I've created the class array and something is going weird.. the class is the following:

class array
{
    private:
        int *a_;
        size_t size_;
    public:
        array();
        array(const size_t);
        array(const arreglo &);
        ~array();
        int const &operator[](size_t)const;
        int &operator[](size_t);
        array const &operator=(const array&);
        bool empty()const;
};

The overload's implementation of [] are:

int const &array::operator[](size_t index)const
{
    std::cout << "getter" << std::endl; 
    return a_[index]; 
}
int & array::operator[](size_t index)
{
    std::cout << "setter" << std::endl; 
    return a_[index]; 
}

The way i'm testing the code is in this main:

int main()
{
    array a(7);
    a[0] = 3;
    a[1] = 6;
    a[2] = a[0] + a[1];
    array b = a;
    std::cout << b[2] << std::endl;
    return 0;
}

The problem is that the opertar [] is just using the getter version and prints through cout "setter" and never "getter". What is going wrong?

Answer 1

Thinking of them as "getter" and "setter" variants is a mistake. The difference between the two is merely the cv-qualification of the function and the return type. They are both getters. More importantly, you are returning reference types.

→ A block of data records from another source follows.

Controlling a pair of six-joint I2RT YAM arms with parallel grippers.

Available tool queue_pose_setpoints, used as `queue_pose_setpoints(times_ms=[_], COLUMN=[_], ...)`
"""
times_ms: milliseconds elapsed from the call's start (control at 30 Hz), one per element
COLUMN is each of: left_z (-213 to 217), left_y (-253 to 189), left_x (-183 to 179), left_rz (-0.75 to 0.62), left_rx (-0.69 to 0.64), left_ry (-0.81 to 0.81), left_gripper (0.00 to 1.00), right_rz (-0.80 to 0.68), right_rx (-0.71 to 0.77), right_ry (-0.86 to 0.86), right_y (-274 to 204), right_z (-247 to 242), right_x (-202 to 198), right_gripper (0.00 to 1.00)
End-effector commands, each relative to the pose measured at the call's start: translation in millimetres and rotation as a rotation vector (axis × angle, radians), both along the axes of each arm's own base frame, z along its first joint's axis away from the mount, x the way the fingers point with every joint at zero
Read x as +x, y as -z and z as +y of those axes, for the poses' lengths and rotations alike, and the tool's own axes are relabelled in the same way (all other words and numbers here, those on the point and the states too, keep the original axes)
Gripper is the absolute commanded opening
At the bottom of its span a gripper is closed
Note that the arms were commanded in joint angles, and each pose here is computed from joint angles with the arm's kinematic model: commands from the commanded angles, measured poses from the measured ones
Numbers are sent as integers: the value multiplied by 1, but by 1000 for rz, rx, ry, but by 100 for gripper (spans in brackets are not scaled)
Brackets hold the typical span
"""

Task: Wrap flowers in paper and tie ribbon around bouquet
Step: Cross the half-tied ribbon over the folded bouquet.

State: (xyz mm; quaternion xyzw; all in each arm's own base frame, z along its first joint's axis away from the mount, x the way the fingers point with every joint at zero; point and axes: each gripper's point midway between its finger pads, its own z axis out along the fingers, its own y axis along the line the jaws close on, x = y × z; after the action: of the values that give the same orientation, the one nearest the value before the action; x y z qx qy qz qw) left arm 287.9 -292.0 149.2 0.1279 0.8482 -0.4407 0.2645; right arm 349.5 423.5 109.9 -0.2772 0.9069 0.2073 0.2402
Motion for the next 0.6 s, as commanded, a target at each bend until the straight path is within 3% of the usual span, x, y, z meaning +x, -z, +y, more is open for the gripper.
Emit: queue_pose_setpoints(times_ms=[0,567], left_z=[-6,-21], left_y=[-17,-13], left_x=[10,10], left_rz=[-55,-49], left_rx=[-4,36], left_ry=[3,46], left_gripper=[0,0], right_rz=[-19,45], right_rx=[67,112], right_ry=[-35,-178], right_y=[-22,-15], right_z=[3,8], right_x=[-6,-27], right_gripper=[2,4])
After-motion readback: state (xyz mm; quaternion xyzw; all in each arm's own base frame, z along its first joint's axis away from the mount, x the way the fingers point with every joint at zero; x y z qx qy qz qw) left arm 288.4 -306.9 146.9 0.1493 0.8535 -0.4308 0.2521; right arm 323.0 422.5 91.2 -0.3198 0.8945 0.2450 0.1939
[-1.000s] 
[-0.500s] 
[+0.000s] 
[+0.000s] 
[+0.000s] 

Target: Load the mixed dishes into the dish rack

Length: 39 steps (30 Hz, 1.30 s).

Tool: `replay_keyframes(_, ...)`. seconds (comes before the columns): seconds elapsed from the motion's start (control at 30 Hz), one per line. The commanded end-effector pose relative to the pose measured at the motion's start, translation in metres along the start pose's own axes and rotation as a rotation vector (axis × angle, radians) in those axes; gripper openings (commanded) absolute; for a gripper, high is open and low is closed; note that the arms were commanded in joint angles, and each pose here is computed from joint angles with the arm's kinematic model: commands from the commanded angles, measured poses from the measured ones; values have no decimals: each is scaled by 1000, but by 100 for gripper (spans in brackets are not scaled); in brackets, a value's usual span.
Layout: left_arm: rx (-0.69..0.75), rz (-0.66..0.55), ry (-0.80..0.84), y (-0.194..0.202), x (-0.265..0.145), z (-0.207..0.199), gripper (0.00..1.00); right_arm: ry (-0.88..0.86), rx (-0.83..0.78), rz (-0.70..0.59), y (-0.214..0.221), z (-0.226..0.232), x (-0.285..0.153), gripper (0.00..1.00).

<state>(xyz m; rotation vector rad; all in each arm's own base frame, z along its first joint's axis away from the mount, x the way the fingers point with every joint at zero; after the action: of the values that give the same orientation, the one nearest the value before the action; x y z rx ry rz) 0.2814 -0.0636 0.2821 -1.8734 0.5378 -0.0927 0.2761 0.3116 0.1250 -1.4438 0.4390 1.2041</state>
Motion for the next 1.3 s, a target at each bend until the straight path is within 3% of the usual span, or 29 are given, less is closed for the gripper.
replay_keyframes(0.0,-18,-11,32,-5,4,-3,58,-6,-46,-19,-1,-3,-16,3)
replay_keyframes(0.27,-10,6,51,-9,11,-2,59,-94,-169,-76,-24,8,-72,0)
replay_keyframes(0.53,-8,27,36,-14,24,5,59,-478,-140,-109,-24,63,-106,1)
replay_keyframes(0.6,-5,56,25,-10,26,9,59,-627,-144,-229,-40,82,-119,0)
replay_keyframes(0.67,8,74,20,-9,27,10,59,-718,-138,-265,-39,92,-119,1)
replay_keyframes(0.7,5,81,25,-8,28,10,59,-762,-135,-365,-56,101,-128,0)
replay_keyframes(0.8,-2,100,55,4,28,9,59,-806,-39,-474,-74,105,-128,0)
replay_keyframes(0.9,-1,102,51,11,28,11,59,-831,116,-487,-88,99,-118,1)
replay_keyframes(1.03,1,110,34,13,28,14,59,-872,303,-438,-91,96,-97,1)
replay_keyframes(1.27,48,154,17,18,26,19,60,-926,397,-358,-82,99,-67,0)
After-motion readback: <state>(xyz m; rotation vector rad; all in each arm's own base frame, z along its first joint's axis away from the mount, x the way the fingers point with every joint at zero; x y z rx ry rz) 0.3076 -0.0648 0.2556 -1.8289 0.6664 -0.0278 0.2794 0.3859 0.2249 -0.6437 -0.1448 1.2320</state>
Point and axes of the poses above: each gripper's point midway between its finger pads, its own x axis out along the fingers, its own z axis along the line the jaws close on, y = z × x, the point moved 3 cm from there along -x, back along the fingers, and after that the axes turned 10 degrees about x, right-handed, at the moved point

References tend to decay, in this case to a mutable int, therefore the compiler is more likely to accept a non-const function call.

a[0];

The default evaluation of this statement is an integer value, not a reference, so that you can for instance do:

if (a[0])

and this is predicate on the value at a[0] rather than the reference (evaluating the reference would always be true and not very helpful).

Remember that when references are used in most statements they decay to the referred value.

int v = a[0]; // no error, even tho v's type is not int&
int& vr = a[0]; // decays to the value a references
                // then takes a reference of that

(Note: that the compiler may elide the implied set of operations to simply capture or imply the original reference in the second statement).

So the code

a[2] = a[0] + a[1]

It starts by getting the values from a[0] and a[1], knowing that it wants to do math, so the easiest way for it to do this is:

int a1 = a.operator[](1);
int a0 = a.operator[](0);
int& dest = a.operator[](2);
dest = a0 + a1;

If you want const, you're going to need either a const/const-ref to an array or to specify that you want a const ref:

const int& ar = a[0];

#include <iostream>

struct array
{
    int i = 0;
    array() {}
    const int &operator[](size_t) const { std::cout << "const int[]\n"; return i; }
    int &operator[](size_t) { std::cout << "int[]\n"; return i; }
};

int main()
{
    array a;
    a[0];
    int v1 = a[0];
    const int v2 = a[0];
    std::cout << "refs\n";
    int& v3 = a[0];
    const int& v4 = a[0];
    std::cout << "const array\n";
    const array b;
    b[0];
    int v5 = b[0];
    const int v6 = b[0];
    std::cout << "refs\n";
    //int& v7 = b[0]; // would produce a compile error
    const int& v8 = b[0];
}

See http://ideone.com/7EYGYj

Answer 2

In short

void f(const array& b){
     std::cout << b[2] << std::endl;
}

b is required to be const. All that is available is the const functions.

In your example it is a "read" but b is not const so the non-const is called. It is using the "setter" as the getter.